Like a ReplicaSet, a DaemonSet is a controller that ensures that the pod operates on all nodes in the cluster. A DaemonSet also has similar functionality when it comes to automatically adding/deleting pods when a node is added/removed from a cluster. You should use a DaemonSet instead of a ReplicaSet for pods that perform machine-level functions (like machine monitoring or machine logging). The lifecycle of these pods is related to the lifecycle of the machine – they must be operating on the machine before other pods can start, and they are safe to terminate when the machine is ready to be rebooted or shut down.

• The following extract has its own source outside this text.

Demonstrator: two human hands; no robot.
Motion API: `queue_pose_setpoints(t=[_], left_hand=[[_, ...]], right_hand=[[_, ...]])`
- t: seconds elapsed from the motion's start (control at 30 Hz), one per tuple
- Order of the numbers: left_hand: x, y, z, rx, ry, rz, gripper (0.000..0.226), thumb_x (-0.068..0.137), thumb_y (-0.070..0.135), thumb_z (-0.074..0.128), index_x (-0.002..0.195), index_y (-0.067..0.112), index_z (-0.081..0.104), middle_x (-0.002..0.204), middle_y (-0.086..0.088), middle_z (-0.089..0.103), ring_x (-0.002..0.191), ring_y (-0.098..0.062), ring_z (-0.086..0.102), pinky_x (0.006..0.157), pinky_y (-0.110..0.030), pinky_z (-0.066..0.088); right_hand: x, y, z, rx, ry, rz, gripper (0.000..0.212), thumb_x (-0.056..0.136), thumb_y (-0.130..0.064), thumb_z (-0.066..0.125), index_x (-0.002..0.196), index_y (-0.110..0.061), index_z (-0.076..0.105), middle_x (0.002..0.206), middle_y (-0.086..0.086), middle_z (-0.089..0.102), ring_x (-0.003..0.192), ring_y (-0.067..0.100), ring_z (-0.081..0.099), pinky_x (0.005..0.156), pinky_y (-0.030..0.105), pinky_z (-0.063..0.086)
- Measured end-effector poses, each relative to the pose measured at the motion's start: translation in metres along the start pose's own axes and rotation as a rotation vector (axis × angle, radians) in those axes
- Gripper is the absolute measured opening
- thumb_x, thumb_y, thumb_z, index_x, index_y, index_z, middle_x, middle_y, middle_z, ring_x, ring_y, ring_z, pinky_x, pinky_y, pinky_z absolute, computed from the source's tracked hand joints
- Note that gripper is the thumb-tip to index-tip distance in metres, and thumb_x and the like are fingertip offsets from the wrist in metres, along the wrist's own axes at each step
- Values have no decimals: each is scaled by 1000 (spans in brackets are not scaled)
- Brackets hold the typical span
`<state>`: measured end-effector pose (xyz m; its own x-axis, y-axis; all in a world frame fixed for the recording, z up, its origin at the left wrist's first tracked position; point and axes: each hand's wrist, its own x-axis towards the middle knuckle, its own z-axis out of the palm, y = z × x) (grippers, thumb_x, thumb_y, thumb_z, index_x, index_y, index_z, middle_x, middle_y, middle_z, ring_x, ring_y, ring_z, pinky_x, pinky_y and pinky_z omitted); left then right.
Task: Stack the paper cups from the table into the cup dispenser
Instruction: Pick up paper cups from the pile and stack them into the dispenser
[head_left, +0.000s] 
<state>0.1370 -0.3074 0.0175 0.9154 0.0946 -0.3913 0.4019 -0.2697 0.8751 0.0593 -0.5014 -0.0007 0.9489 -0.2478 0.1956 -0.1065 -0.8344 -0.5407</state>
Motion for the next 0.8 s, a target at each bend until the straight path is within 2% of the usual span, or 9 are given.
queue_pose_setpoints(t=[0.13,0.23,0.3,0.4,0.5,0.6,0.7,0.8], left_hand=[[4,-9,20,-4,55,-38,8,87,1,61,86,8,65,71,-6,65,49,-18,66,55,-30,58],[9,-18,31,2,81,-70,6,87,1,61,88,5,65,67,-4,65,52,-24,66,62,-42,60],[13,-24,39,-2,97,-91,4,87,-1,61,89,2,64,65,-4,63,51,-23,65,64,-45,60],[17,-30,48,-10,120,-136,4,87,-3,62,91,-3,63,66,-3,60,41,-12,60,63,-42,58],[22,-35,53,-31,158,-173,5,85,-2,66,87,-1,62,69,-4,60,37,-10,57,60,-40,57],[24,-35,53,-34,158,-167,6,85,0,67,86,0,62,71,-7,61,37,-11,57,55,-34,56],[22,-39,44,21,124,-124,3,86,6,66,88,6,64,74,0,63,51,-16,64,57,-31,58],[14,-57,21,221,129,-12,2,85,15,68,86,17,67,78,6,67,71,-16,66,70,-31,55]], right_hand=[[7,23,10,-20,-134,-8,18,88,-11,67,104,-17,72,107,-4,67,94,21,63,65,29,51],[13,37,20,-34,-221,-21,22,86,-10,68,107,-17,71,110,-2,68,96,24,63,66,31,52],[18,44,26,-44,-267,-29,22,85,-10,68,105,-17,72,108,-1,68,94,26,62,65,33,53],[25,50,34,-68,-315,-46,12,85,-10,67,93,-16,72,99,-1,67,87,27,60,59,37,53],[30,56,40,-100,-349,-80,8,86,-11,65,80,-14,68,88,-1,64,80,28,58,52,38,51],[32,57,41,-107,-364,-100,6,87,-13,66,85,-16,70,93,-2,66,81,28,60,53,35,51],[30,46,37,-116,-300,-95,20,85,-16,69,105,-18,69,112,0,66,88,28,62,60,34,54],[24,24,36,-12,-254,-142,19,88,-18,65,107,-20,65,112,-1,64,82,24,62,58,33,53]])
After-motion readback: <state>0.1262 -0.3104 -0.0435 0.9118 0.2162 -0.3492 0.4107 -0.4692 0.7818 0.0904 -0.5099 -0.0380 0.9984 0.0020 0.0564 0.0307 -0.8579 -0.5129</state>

A YAML file can be used to describe a DaemonSet. For example, the following file (daemonset.yaml) describes a DaemonSet that runs the fluentd-elasticsearch Docker image:

apiVersion: apps/v1
kind: DaemonSet
metadata:
  name: fluentd-elasticsearch
  namespace: kube-system
  labels:
    k8s-app: fluentd-logging
spec:
  selector:
    matchLabels:
      name: fluentd-elasticsearch
  template:
    metadata:
      labels:
        name: fluentd-elasticsearch
    spec:
      tolerations:
  	- key: node-role.kubernetes.io/master
        operator: Exists
        effect: NoSchedule
      containers:
  	- name: fluentd-elasticsearch
        image: quay.io/fluentd_elasticsearch/fluentd:v2.5.2
        resources:
          limits:
            memory: 200Mi
          requests:
            cpu: 100m
            memory: 200Mi
        volumeMounts:
        - name: varlog
          mountPath: /var/log
        - name: varlibdockercontainers
          mountPath: /var/lib/docker/containers
          readOnly: true
      terminationGracePeriodSeconds: 30
      volumes:
  	- name: varlog
        hostPath:
          path: /var/log
  	- name: varlibdockercontainers
        hostPath:
          path: /var/lib/docker/containersCode language: JavaScript (javascript)

Conclusion

In this post, we showed you how to use Kubernetes ReplicaSets to automate application lifecycle management to increase productivity. We also discussed various alternative resources – including Deployments, StatefulSets, and DaemonSets – and explained their use cases. In order to make full use of this knowledge in your Kubernetes clusters, you must evaluate the needs of your pods so that you can select the optimum resource with the best functionality for your use case.